Dataset items:
• • • • • • •

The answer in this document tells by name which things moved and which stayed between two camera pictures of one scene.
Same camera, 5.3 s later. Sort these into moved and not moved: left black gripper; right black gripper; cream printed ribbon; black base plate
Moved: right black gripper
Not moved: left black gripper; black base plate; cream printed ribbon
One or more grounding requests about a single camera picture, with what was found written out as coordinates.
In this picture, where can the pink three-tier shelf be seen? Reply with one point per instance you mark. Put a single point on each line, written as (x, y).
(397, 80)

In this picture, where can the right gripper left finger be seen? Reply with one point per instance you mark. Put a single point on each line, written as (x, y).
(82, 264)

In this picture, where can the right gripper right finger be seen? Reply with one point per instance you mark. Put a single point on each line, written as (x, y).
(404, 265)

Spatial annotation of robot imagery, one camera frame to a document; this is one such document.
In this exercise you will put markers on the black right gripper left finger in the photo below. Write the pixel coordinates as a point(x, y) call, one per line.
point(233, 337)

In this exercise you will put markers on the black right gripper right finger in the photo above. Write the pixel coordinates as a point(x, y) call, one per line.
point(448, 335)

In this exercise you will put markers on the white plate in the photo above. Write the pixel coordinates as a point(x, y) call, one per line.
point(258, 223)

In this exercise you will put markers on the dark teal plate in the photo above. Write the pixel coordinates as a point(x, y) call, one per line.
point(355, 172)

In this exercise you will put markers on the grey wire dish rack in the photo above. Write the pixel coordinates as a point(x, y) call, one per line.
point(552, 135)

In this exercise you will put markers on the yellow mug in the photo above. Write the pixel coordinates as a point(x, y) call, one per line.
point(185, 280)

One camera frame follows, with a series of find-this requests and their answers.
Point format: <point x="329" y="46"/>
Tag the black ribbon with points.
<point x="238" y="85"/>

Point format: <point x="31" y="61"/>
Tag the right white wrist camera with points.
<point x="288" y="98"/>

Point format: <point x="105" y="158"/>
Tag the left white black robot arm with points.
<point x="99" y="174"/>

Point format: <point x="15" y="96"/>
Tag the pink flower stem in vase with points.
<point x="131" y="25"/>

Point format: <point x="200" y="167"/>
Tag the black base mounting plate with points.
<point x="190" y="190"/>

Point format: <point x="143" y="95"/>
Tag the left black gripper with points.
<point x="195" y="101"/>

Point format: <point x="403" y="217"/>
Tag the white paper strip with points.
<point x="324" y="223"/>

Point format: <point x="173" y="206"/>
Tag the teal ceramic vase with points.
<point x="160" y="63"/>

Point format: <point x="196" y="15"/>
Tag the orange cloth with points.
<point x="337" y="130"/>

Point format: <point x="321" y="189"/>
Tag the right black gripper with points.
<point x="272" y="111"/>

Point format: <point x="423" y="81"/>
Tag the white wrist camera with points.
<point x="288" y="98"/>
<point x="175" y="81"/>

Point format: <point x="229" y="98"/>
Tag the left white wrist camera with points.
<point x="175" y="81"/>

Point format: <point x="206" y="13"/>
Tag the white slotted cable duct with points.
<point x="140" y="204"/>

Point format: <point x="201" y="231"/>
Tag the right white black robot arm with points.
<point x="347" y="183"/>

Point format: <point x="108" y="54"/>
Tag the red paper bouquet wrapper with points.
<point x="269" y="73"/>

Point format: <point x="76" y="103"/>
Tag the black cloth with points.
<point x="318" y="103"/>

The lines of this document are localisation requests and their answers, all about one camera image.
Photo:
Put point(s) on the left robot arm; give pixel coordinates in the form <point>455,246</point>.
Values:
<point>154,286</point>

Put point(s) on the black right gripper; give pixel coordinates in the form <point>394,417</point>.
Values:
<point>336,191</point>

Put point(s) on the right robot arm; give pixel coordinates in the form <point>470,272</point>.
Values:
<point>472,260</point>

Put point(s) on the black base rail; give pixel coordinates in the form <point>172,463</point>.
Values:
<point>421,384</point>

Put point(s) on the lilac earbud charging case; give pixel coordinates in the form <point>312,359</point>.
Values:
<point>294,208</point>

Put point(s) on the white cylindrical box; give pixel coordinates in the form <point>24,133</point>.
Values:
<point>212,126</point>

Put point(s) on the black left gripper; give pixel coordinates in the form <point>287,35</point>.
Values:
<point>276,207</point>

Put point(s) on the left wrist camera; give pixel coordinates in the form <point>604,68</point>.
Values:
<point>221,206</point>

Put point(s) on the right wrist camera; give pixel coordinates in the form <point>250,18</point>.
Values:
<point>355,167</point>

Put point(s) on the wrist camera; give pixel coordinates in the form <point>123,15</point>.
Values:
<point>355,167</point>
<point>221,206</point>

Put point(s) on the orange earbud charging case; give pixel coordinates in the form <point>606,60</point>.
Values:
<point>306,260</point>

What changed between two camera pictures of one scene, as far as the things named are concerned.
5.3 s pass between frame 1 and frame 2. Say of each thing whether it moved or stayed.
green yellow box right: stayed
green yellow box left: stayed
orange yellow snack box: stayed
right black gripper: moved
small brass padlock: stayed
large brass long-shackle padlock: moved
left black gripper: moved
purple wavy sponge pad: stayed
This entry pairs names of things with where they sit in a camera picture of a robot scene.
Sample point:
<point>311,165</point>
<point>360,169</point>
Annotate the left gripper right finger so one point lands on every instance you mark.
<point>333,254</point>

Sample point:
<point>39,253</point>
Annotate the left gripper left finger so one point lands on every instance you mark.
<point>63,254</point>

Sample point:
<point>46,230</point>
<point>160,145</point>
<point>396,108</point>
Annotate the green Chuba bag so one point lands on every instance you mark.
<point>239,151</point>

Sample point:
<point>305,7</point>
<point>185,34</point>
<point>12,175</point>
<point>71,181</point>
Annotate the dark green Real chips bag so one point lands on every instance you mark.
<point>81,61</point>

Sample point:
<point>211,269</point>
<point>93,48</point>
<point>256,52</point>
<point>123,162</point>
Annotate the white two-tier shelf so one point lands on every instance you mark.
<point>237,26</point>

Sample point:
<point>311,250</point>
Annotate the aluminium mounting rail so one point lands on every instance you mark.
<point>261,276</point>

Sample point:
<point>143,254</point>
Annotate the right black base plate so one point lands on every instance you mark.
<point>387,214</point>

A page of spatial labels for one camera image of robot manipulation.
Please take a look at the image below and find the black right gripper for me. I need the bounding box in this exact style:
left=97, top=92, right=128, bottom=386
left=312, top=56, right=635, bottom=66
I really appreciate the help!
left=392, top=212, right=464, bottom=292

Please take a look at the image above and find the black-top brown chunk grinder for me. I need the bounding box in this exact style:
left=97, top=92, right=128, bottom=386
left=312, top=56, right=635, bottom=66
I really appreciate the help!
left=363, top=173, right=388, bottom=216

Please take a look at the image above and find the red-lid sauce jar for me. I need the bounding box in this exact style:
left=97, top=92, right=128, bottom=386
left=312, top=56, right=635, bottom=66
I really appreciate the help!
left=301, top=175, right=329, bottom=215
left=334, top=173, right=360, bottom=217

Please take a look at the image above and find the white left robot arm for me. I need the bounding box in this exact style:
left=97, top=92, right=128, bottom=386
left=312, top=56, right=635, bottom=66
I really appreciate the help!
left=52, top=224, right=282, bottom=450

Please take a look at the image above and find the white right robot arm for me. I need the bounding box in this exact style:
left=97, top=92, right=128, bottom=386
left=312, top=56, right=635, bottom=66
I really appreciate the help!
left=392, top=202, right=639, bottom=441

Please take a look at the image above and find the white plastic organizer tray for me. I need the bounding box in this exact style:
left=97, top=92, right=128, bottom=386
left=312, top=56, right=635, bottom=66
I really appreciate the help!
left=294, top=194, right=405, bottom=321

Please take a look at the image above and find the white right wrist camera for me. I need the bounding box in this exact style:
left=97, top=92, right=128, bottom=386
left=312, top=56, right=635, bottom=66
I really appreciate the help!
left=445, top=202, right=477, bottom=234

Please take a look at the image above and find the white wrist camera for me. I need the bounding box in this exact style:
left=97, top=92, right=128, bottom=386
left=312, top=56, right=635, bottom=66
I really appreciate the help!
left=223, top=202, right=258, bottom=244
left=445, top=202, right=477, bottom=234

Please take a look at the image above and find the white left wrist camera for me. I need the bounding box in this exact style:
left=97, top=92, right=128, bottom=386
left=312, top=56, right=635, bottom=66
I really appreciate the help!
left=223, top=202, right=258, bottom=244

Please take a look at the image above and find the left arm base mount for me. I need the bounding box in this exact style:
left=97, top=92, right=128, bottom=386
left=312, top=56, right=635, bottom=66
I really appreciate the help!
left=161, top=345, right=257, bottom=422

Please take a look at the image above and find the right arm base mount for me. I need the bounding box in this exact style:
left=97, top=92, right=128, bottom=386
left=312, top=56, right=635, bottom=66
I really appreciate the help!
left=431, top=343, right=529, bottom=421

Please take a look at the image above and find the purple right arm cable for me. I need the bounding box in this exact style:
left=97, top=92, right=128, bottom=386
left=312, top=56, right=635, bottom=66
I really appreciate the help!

• • • • • • •

Work task: Look above for the line holding "Tag the right white black", then set down exactly that line and every line after it up to and including the line holding "<point>154,286</point>", with nothing else.

Result for this task:
Tag the right white black robot arm with points.
<point x="347" y="183"/>

Point format: <point x="108" y="54"/>
Tag the red paper bouquet wrapper with points.
<point x="269" y="73"/>

Point format: <point x="76" y="103"/>
Tag the black cloth with points.
<point x="318" y="103"/>

The lines of this document are localisation requests and their answers, all about one camera image.
Photo:
Put point(s) on the left robot arm; give pixel coordinates in the form <point>455,246</point>.
Values:
<point>154,286</point>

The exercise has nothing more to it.